Step-by-Step Guide to Creating and Deploying Custom ML Pipelines with GCP Vertex AI (Part 1)

10 min readMar 5, 2023

A machine learning (ML) model is of little value unless put into production where it can be used by consumers to solve problems. Therefore, like model building, model deployment is equally important. Vertex AI pipelines allow us to orchestrate our ML workflow in a serverless manner and to automate, monitor, and govern our ML systems. They also have the advantage of storing workflow’s artifacts using Vertex ML metadata. The very first step of orchestrating an ML workflow on Vertex AI pipeline is defining the workflow as an ML pipeline.

I have divided this article into 2 parts. In the first part, we will go through some key concepts and some prerequisites needed for creating custom Vertex AI pipelines. The second part would then deal with defining the workflow as an ML pipeline, followed by running this pipeline using Vertex AI.

— Key Concepts
-Pipeline Components
-Pipeline
-Inputs and Outputs
-Lineage of ML Artifacts
— Workflow
— Prerequisites
1-Activate Vertex AI on GCP Project
2-Building Custom Docker Training Image
3-Building Custom Serving Container Image
4-Create a Google Cloud Storage Bucket
5-Set Up a Virtual Environment

Key Concepts

Pipeline Components:

A pipeline component is a self-contained piece of code that will perform a single step in an ML workflow, for example data preprocessing, model training, model evaluation, and model deployment.
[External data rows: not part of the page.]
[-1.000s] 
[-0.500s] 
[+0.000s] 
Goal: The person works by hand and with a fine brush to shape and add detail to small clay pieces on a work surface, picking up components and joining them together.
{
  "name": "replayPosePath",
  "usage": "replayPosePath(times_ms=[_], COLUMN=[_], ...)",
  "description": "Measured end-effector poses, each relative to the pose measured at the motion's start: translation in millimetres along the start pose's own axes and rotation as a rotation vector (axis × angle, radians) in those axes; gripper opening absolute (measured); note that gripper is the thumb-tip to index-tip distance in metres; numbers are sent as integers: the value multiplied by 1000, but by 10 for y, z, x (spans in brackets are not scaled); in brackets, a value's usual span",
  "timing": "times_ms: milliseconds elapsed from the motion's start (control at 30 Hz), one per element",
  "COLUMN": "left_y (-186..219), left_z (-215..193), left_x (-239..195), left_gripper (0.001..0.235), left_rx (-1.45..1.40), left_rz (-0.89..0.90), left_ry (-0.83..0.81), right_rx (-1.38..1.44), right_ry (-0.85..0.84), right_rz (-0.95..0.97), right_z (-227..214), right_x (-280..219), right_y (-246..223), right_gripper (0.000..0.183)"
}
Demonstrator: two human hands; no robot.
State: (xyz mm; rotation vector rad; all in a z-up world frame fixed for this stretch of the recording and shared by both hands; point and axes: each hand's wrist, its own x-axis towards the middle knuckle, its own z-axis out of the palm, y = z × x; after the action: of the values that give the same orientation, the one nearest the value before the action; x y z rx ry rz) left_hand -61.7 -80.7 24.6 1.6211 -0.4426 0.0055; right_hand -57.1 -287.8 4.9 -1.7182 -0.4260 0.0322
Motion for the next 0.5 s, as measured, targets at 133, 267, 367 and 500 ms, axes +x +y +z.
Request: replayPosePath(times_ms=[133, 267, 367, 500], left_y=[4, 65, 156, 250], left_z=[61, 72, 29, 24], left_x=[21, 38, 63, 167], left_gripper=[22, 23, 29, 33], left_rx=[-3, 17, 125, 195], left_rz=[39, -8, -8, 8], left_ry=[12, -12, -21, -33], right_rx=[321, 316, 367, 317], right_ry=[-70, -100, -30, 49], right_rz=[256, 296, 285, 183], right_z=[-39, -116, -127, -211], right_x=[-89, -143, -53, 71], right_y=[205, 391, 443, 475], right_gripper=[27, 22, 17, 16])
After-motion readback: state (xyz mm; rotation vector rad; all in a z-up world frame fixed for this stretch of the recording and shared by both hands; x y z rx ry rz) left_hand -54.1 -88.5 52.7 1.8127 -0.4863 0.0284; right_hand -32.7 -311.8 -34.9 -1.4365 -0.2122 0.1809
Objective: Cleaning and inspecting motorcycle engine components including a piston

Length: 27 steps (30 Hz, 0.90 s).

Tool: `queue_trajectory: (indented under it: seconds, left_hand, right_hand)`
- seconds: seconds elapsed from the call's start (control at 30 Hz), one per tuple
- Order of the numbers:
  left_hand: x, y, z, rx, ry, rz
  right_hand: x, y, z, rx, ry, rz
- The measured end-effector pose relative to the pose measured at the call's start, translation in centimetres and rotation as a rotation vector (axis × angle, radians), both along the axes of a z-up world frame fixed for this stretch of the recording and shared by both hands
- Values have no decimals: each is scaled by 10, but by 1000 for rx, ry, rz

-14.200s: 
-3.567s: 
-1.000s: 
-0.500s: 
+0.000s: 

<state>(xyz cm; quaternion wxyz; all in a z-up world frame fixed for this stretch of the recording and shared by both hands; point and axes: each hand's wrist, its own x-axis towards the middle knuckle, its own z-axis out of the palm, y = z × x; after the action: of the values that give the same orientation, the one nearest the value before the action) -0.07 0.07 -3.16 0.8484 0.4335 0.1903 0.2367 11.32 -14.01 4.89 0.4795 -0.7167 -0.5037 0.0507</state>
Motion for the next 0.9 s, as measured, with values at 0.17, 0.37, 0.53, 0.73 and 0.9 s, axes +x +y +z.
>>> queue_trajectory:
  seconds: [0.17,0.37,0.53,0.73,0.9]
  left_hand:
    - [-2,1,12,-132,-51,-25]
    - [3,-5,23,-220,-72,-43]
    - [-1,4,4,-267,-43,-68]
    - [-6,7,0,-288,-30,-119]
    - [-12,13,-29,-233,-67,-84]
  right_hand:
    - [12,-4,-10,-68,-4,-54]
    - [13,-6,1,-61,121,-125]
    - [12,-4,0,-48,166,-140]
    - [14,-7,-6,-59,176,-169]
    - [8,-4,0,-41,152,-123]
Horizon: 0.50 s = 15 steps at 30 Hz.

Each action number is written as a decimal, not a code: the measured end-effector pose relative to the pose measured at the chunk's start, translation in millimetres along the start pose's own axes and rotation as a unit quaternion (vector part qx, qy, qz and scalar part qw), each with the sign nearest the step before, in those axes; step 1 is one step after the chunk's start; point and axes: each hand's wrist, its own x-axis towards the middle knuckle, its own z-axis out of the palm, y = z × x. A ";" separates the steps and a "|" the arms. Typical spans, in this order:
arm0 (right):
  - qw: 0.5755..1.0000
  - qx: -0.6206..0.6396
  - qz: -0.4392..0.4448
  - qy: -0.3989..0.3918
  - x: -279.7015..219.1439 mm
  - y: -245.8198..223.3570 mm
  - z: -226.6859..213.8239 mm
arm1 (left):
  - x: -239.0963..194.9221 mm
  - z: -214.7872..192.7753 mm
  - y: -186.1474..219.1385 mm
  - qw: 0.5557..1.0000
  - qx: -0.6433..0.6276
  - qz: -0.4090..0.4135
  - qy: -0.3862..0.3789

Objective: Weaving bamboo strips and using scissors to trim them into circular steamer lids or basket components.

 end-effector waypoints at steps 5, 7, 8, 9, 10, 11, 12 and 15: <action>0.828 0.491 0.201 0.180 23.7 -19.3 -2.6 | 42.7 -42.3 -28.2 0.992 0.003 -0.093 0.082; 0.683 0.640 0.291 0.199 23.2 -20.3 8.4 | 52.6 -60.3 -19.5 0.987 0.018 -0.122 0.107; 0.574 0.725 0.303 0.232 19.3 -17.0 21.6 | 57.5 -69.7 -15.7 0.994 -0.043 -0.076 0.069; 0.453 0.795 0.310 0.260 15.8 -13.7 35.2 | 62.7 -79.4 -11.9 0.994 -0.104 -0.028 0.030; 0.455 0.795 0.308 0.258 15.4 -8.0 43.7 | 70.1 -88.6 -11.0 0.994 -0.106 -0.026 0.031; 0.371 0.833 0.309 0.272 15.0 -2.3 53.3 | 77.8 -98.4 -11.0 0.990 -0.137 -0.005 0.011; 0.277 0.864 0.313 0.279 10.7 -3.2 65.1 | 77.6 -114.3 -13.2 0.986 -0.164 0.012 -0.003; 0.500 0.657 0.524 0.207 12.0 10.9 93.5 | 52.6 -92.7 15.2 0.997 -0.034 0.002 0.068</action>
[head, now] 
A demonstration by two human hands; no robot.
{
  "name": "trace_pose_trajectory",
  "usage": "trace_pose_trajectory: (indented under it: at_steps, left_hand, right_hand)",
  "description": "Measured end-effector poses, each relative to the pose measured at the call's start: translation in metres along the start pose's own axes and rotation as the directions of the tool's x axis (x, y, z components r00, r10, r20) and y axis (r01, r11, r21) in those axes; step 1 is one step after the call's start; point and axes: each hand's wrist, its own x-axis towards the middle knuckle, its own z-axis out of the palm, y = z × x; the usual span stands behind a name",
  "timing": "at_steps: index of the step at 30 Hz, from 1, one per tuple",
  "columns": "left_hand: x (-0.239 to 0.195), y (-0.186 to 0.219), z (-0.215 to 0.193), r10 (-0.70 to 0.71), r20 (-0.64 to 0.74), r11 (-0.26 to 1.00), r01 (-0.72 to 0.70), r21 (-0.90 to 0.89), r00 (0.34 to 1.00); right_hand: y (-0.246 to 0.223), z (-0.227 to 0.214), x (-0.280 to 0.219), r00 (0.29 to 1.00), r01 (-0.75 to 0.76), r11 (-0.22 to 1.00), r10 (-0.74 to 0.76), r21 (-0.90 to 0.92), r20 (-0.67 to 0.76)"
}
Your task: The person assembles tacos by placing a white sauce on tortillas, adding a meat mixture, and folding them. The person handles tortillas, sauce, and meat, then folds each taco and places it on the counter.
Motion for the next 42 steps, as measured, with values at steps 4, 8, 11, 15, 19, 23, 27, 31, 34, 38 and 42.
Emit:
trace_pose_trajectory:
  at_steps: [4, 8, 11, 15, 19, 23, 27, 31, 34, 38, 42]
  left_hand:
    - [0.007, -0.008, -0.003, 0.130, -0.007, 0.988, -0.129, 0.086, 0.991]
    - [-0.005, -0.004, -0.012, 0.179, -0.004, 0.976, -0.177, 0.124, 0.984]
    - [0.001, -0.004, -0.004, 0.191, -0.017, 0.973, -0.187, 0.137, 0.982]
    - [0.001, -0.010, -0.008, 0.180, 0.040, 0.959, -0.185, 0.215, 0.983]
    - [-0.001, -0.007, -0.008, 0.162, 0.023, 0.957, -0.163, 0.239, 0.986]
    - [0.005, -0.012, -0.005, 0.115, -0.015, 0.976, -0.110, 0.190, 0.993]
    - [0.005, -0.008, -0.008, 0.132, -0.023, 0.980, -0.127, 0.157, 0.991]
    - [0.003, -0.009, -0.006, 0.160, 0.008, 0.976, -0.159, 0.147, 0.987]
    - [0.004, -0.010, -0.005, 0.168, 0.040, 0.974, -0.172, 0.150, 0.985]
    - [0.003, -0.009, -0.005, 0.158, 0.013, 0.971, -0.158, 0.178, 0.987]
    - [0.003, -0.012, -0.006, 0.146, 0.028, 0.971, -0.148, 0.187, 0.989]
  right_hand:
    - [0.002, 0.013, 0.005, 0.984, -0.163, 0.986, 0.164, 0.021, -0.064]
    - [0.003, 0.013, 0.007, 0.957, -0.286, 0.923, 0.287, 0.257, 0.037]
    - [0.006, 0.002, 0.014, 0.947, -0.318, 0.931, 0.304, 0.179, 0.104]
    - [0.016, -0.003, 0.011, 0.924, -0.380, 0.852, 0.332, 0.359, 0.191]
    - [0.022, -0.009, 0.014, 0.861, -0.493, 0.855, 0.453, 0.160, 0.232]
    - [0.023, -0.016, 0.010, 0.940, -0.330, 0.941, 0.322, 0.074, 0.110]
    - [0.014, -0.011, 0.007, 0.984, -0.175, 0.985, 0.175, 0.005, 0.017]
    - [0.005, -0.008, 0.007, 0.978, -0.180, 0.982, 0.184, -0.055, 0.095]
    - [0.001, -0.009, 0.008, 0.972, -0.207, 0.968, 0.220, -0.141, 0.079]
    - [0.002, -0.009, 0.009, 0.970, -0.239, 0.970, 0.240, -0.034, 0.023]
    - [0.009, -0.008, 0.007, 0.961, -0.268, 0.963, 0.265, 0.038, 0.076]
A component will consist of a set of inputs, outputs, and a container image; container image is where the component’s code runs — it includes the component’s executable code and an environment with all the packages needed for running the code.

Pipeline:

A pipeline consists of modular tasks — components — that are chained together via inputs and outputs.

Inputs to ML pipeline steps (component instances) can be set from pipeline’s inputs, or they can depend on outputs of previous steps in the pipeline. For example, if we have a pipeline with data ingestion, preprocessing, and training, data ingestion does not depend on any other parts so it will be the first step, followed by preprocessing which must occur after data ingestion and depends on its output, and finally training which will take as input the output of data preprocessing.

Each component in the pipeline is executed independently and the data in the shape of inputs and outputs is passed between components in a serialised format.

Inputs and Outputs:

We need to annotate component’s inputs and outputs with a data type which makes each input/output either a parameter or an artifact.

Parameter: Inputs or outputs of simple data type (float, int, str, dict, list, bool) — they are passed by value between components and stored in Vertex ML metadata service.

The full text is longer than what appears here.